Combined effect of prophylactic lymphadenectomy and long term combination chemotherapy for curatively resected carcinoma of the stomach.

Kodama Y, Kano T, Tamada R, Kumashiro R, Okamura T, Inokuchi K.

Effectiveness of prophylactic extensive lymph node dissection (PELD) plus postoperative long term combination chemotherapy (PLCC) for patients with curatively resected gastric carcinoma was assessed in terms of the degree of serosal invasion and lymph node metastasis. Either the Group 1 and Group 2 lymph nodes were eradicated by PELD. PLCC included intermittent intravenous administration of mitomycin C (0.4 mg/kg intraoperatively followed by 0.2 mg/kg every 3 months) and oral administration of Tegafur (600-800 mg/day) and PSK (3.0 g/day), an immunostimulator, for as long a period as possible.

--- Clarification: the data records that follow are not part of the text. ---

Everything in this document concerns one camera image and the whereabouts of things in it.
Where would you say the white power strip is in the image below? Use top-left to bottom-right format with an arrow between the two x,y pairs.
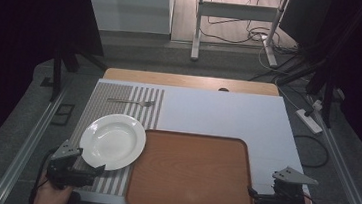
293,107 -> 326,136

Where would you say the white desk frame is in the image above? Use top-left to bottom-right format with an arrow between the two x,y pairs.
189,0 -> 292,71

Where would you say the black cable loop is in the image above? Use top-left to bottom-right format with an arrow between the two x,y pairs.
290,133 -> 331,170

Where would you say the white plate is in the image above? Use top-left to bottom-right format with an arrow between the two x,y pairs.
76,110 -> 149,175

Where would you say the brown wooden tray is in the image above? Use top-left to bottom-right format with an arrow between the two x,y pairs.
124,126 -> 262,204

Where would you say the metal floor rail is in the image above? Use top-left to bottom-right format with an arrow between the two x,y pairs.
0,76 -> 73,204
299,95 -> 362,204

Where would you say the white cabinet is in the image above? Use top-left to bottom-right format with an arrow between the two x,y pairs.
81,0 -> 176,39

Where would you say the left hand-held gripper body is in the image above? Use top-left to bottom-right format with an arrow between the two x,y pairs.
44,138 -> 97,192

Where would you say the black stand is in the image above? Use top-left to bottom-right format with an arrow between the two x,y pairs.
47,39 -> 111,108
270,0 -> 362,132

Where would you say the tangle of floor cables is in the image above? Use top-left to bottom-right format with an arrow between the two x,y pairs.
196,0 -> 305,57

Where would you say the person's left hand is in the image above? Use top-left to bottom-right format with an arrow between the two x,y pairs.
32,177 -> 76,204

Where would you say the black floor frame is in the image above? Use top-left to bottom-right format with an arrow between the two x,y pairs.
49,102 -> 76,128

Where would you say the wooden table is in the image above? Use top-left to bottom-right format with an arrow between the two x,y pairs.
102,66 -> 282,98

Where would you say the grey striped placemat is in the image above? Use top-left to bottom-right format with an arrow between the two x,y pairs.
64,79 -> 166,201

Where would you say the metal fork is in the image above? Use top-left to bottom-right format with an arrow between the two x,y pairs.
105,96 -> 157,110

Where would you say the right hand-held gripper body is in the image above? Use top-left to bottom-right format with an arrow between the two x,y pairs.
261,163 -> 321,204

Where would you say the white board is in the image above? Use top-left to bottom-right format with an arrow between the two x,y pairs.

PELD alone resulted in a cure when the malignancy was confined to the mucosal and muscular layers of the stomach as well as to the Group 1 lymph nodes. In cases when the carcinoma involved the serosa and/or the Group 2 lymph nodes, the 5 year survival rate was about 55 per cent the PELD and PLCC groups, such being significantly higher than about 27 per cent in the PELD alone group. Therefore, PELD plus PLCC is highly effective for advanced gastric carcinoma, under a condition of curative resection.